Stored data START

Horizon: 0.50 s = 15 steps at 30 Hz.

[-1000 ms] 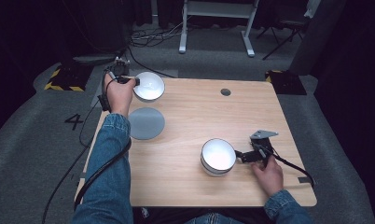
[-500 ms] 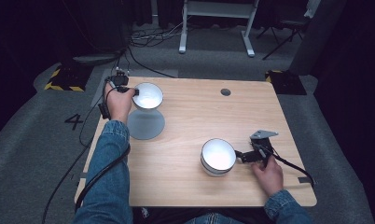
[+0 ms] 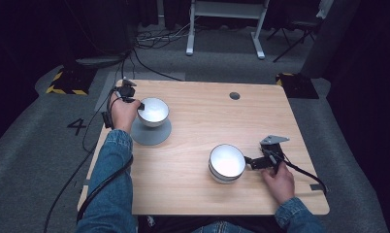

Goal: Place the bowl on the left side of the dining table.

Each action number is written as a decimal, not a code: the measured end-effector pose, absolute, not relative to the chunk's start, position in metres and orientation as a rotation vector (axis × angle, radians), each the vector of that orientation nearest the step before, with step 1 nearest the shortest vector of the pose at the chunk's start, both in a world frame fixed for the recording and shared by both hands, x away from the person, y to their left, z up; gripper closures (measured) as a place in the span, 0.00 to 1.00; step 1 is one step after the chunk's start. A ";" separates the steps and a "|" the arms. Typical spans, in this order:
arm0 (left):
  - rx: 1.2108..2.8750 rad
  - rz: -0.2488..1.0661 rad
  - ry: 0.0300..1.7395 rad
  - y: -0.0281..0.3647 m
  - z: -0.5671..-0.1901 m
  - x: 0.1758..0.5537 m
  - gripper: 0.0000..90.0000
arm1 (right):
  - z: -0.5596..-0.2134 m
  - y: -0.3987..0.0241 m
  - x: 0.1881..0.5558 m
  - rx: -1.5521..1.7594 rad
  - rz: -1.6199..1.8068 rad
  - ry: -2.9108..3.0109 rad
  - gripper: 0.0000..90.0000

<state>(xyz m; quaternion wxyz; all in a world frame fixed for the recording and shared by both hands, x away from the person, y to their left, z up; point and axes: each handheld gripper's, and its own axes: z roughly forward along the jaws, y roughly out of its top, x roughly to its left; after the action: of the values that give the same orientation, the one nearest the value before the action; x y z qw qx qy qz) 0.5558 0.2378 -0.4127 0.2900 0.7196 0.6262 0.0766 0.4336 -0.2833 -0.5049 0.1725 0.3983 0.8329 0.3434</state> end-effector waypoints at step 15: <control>1.949 0.147 1.669 0.238 -0.433 0.548 0.87 | -0.505 -0.283 0.434 1.130 0.980 2.363 0.01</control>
<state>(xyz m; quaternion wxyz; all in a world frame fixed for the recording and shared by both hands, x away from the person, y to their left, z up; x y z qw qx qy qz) 0.5479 0.2383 -0.4326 0.2818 0.7277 0.6230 0.0548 0.4340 -0.2830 -0.5050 0.1718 0.3982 0.8324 0.3451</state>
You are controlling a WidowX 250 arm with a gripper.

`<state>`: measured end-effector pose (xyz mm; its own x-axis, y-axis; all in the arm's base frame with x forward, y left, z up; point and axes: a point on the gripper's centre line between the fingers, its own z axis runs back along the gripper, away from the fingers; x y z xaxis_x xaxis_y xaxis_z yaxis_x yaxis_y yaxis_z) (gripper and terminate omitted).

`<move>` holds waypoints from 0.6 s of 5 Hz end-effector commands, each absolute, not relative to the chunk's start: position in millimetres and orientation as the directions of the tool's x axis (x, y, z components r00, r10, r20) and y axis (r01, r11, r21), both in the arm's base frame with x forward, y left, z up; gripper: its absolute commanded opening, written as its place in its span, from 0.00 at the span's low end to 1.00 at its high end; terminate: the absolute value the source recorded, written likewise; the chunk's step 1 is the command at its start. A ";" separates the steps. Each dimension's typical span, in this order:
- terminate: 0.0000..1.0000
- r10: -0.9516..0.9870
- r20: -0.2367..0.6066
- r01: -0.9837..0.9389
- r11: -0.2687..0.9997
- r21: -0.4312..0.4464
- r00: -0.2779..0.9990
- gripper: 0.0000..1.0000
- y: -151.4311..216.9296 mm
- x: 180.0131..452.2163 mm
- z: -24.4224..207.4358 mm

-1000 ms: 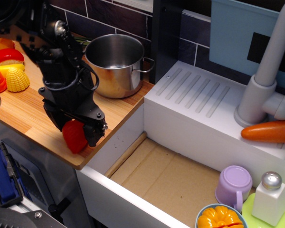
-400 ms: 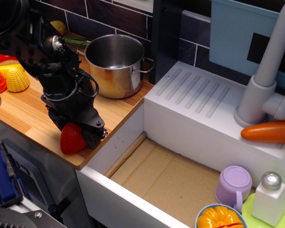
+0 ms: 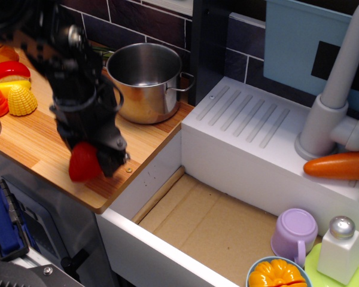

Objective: Put strawberry in pot

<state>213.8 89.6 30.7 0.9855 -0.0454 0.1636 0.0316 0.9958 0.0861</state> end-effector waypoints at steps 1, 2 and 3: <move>0.00 -0.190 0.200 0.152 0.970 0.188 0.961 0.00 100.5 249.6 78.9; 0.00 -0.256 0.243 0.205 0.955 0.216 0.936 0.00 98.9 269.3 91.4; 0.00 -0.341 0.249 0.288 0.931 0.223 0.906 0.00 101.1 287.7 103.4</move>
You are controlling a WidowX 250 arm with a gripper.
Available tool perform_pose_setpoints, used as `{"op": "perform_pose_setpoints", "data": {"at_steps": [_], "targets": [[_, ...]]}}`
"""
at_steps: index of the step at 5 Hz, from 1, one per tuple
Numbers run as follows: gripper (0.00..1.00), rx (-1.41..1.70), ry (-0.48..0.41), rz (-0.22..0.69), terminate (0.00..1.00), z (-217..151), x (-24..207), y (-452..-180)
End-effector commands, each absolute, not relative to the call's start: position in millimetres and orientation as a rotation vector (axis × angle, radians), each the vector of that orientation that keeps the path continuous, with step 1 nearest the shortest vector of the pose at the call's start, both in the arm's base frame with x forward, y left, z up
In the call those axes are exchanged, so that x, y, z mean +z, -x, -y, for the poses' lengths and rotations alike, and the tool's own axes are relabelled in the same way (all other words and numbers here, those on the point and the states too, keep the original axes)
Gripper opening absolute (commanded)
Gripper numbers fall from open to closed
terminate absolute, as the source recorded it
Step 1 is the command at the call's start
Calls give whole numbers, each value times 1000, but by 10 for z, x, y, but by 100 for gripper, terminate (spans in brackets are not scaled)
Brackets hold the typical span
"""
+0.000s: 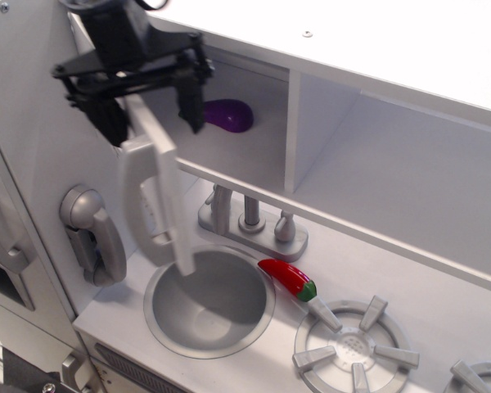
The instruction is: Close microwave
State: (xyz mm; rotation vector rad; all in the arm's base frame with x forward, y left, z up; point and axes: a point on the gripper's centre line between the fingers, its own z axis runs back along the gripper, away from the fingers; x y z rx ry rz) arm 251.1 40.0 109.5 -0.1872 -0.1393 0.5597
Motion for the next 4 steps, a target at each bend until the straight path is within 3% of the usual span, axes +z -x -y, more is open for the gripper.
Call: {"op": "perform_pose_setpoints", "data": {"at_steps": [1, 2, 3, 4], "targets": [[100, 538, 317, 167, 0, 83, 1453, -2721], [100, 532, 390, 183, 0, 333, 1650, -2794], [100, 451, 385, 153, 0, 324, 1590, -2559], [100, 418, 304, 127, 0, 119, 1451, -2364]]}}
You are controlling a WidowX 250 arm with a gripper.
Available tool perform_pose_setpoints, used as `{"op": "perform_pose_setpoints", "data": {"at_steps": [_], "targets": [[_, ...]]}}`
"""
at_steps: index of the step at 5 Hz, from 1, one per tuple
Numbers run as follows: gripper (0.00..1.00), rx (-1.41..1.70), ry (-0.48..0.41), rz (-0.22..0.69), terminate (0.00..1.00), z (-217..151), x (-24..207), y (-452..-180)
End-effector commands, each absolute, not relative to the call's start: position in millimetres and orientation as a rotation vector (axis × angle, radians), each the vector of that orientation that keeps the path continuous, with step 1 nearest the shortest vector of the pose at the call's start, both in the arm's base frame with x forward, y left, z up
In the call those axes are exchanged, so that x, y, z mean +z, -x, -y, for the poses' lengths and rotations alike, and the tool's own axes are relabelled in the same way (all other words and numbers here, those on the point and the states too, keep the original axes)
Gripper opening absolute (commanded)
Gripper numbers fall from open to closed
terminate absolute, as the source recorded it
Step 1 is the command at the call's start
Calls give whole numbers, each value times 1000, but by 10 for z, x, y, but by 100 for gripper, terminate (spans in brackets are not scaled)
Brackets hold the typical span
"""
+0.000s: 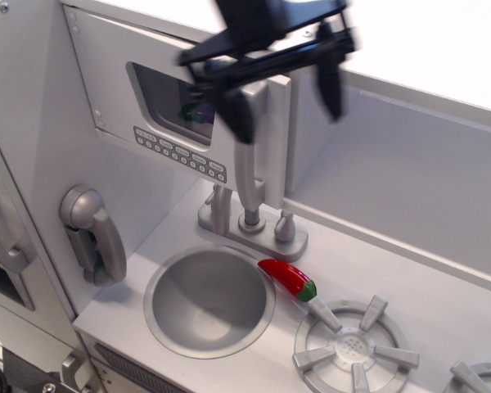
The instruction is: Close microwave
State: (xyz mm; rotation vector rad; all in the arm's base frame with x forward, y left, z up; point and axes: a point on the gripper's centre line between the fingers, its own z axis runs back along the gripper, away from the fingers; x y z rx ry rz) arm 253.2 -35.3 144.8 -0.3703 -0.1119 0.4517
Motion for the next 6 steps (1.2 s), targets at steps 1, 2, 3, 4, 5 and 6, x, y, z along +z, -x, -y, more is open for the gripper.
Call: {"op": "perform_pose_setpoints", "data": {"at_steps": [1, 2, 3, 4, 5, 6], "targets": [[100, 440, 195, 151, 0, -278, 1309, -2339], [100, 496, 159, 204, 0, -548, 1255, -2461], [100, 559, 126, 261, 0, -755, 1249, -2604], [100, 589, 139, 327, 0, -835, 1275, -2720], [100, 587, 161, 371, 0, -820, 1283, -2790], [100, 564, 245, 452, 0, -799, 1298, -2828]]}}
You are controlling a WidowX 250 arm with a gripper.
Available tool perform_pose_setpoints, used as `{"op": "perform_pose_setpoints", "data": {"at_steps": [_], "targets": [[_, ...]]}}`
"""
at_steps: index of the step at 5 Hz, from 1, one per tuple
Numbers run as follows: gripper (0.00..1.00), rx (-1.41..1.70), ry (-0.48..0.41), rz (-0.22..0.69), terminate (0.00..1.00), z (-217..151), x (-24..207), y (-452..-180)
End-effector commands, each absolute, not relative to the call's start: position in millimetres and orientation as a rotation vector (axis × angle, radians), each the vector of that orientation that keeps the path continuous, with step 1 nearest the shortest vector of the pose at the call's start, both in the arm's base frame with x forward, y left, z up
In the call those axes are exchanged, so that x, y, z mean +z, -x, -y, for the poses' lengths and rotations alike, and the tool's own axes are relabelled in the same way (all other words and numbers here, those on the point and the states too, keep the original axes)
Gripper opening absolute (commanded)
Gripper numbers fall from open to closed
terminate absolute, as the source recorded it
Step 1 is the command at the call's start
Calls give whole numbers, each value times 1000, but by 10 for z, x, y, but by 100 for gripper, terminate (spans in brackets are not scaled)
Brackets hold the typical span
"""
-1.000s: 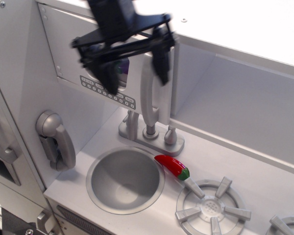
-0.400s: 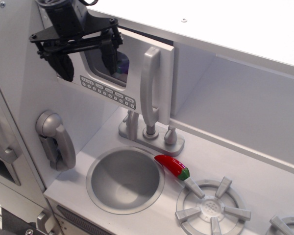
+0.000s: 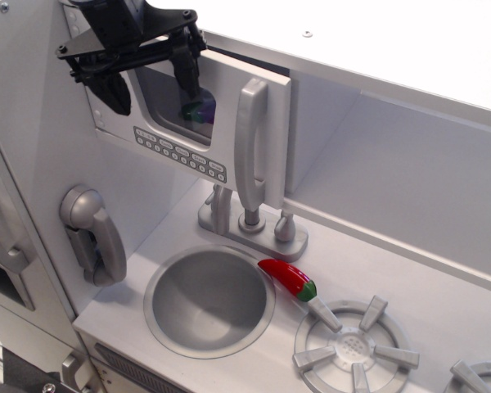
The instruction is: Close microwave
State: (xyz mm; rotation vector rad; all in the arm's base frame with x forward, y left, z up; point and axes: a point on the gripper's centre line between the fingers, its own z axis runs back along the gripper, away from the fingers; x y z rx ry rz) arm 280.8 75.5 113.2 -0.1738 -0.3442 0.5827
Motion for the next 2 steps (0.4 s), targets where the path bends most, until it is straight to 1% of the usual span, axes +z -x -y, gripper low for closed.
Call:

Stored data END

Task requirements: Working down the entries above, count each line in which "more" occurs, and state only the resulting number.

Answer space: 2